*** Data excerpt
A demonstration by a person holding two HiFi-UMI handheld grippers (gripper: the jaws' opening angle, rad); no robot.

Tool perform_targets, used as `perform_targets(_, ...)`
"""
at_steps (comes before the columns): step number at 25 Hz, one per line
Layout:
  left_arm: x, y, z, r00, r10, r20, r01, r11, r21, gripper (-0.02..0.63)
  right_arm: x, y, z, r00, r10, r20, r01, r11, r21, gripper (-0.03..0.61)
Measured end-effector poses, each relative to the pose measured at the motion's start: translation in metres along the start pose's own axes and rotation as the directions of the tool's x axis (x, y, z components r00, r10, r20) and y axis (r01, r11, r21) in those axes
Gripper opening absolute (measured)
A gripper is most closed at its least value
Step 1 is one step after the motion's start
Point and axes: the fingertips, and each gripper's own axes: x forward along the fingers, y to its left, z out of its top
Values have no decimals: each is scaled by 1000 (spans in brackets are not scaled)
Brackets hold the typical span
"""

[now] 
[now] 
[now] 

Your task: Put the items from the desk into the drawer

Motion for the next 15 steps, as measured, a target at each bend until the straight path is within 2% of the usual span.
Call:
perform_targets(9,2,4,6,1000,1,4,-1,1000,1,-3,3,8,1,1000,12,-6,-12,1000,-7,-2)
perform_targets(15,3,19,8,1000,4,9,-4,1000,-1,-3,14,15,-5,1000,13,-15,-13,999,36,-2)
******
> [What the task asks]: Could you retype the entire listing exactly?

> [Exercise output]:
A demonstration by a person holding two HiFi-UMI handheld grippers (gripper: the jaws' opening angle, rad); no robot.

Tool perform_targets, used as `perform_targets(_, ...)`
"""
at_steps (comes before the columns): step number at 25 Hz, one per line
Layout:
  left_arm: x, y, z, r00, r10, r20, r01, r11, r21, gripper (-0.02..0.63)
  right_arm: x, y, z, r00, r10, r20, r01, r11, r21, gripper (-0.03..0.61)
Measured end-effector poses, each relative to the pose measured at the motion's start: translation in metres along the start pose's own axes and rotation as the directions of the tool's x axis (x, y, z components r00, r10, r20) and y axis (r01, r11, r21) in those axes
Gripper opening absolute (measured)
A gripper is most closed at its least value
Step 1 is one step after the motion's start
Point and axes: the fingertips, and each gripper's own axes: x forward along the fingers, y to its left, z out of its top
Values have no decimals: each is scaled by 1000 (spans in brackets are not scaled)
Brackets hold the typical span
"""

[now] 
[now] 
[now] 

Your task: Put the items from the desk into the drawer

Motion for the next 15 steps, as measured, a target at each bend until the straight path is within 2% of the usual span.
Call:
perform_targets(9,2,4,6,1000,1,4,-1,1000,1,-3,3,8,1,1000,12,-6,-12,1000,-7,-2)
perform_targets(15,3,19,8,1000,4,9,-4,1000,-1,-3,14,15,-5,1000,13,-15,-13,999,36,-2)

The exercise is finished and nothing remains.